Pictures are to be left out. Return exactly the lines below from the one with "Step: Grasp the" up to and including the one with "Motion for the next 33".

** Opening Task data block **

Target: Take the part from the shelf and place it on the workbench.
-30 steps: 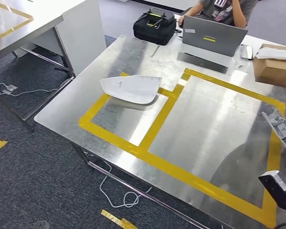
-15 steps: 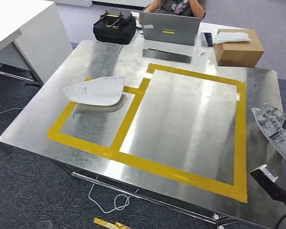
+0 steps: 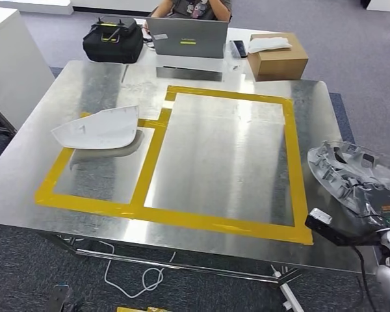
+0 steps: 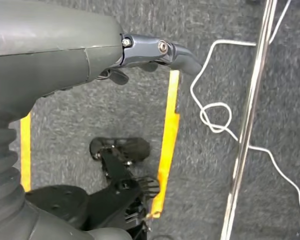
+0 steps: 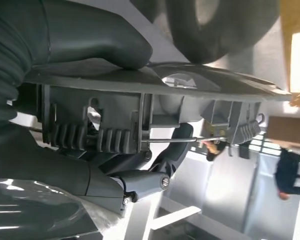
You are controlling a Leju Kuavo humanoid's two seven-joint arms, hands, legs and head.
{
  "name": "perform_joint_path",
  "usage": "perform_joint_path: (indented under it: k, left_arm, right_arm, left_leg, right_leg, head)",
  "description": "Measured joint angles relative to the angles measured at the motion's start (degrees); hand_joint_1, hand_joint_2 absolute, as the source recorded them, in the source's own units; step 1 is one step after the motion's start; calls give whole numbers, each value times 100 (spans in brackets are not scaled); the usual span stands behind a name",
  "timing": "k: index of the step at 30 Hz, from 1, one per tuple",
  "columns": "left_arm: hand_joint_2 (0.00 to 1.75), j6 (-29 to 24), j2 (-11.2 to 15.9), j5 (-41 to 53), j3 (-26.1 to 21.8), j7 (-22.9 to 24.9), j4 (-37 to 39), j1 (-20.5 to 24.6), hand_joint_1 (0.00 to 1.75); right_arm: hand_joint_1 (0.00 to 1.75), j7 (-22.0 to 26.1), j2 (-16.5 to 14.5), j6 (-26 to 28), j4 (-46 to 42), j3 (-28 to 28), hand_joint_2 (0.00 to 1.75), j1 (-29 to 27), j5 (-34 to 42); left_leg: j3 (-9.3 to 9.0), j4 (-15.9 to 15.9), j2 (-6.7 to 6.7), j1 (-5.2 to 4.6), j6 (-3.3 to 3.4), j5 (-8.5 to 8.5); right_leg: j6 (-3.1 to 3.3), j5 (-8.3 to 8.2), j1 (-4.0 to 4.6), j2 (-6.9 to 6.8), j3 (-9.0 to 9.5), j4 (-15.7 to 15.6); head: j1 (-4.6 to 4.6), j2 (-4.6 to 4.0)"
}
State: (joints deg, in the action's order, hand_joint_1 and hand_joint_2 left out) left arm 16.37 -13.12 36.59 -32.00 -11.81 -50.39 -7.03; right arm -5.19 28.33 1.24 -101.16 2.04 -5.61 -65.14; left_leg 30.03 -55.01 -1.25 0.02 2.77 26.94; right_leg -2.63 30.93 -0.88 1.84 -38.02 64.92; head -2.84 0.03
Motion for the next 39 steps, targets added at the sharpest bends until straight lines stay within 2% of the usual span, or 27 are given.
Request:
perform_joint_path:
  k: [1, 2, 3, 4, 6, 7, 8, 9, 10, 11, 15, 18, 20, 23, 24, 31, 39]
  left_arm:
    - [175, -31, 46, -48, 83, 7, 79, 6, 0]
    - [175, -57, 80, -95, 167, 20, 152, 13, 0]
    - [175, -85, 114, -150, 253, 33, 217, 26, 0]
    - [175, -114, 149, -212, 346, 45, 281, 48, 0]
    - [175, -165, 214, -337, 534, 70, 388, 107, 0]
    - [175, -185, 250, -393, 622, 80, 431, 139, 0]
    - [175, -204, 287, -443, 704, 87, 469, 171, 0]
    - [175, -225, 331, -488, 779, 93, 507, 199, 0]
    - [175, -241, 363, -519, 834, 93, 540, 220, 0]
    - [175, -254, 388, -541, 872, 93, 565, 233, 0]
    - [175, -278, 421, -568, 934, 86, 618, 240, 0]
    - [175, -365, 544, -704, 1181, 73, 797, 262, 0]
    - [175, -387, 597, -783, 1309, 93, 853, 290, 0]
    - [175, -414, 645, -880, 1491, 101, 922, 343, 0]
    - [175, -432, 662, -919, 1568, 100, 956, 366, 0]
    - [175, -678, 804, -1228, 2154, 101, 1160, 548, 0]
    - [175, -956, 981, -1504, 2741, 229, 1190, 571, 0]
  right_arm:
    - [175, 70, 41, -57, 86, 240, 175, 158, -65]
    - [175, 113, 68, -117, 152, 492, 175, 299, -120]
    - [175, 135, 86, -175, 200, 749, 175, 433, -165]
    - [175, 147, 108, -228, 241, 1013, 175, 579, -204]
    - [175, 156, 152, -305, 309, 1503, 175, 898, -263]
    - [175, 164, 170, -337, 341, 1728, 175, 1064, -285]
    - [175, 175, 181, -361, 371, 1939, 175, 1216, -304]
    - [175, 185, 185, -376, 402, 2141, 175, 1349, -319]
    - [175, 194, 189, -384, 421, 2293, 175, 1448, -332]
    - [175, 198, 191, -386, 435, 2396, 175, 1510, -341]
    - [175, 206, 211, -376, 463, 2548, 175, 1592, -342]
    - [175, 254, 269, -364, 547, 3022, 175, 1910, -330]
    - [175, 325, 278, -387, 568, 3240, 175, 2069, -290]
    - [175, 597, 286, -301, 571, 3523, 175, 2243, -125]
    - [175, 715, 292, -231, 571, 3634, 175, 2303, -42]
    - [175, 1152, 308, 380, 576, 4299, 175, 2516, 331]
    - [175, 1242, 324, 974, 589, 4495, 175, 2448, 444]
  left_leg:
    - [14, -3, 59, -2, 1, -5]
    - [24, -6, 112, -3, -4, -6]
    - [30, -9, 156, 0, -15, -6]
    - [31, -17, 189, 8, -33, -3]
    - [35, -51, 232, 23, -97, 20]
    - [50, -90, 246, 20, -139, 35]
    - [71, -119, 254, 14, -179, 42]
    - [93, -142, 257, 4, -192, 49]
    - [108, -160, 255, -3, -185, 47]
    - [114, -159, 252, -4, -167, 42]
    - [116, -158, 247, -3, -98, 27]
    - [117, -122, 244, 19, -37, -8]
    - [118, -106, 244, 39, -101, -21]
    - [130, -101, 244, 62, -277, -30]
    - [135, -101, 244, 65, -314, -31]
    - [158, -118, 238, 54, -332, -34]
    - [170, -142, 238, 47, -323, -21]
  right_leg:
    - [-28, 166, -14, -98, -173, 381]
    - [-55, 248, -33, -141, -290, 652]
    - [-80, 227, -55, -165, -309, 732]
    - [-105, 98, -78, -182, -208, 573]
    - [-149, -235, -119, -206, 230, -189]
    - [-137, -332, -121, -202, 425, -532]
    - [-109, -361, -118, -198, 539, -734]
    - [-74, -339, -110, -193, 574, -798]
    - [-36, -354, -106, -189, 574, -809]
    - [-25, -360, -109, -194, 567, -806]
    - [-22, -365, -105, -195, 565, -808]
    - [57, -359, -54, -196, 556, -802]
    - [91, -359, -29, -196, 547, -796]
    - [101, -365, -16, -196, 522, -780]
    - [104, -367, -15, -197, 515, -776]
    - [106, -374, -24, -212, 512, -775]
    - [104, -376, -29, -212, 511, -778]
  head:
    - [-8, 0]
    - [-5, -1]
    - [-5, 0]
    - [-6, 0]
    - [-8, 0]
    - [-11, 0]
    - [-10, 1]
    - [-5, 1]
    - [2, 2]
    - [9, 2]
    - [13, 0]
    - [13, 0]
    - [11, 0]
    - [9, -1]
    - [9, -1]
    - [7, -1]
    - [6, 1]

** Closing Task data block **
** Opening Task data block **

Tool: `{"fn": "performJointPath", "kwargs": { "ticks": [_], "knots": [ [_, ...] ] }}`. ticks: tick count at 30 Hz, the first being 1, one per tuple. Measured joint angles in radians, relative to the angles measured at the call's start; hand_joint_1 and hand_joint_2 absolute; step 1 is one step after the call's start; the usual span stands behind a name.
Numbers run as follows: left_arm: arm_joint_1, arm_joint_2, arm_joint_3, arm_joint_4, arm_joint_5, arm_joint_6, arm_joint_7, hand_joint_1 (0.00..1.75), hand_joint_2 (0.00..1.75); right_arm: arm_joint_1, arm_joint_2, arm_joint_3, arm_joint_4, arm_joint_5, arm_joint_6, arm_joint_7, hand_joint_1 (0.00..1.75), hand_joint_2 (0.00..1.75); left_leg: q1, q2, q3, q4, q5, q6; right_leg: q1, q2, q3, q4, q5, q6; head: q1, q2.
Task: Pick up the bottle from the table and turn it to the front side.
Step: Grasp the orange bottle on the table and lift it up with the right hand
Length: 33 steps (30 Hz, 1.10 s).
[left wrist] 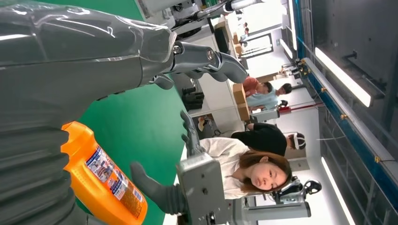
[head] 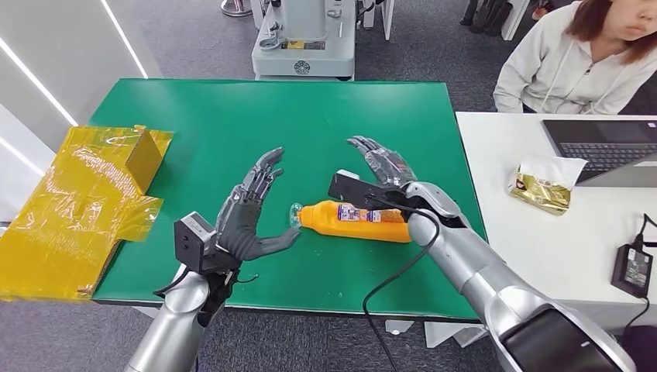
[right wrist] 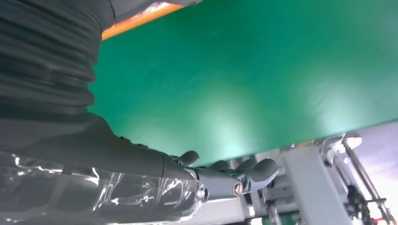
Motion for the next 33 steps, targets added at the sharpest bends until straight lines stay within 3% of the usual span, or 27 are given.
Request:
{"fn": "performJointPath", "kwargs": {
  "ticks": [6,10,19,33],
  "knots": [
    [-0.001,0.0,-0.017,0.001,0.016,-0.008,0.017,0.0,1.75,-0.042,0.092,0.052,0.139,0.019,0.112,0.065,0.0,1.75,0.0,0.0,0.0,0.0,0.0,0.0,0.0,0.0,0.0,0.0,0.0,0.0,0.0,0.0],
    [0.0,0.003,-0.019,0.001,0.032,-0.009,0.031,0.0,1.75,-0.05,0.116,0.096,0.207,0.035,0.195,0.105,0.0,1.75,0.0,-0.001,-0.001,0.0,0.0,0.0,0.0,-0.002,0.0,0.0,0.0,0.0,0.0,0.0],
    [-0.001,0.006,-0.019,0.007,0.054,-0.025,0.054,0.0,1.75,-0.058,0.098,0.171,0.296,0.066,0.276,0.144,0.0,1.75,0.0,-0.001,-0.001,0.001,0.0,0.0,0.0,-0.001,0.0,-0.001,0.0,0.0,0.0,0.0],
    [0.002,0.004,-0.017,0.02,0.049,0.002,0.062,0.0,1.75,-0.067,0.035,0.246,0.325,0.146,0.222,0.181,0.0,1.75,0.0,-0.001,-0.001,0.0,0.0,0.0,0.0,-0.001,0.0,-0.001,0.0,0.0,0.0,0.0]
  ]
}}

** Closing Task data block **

## Task solution
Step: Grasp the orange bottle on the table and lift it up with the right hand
Length: 33 steps (30 Hz, 1.10 s).
[left wrist] 
[head] 
[right wrist] 
Motion for the next 33 steps, targets added at the sharpest bends until straight lines stay within 3% of the usual span, or 27 are given.

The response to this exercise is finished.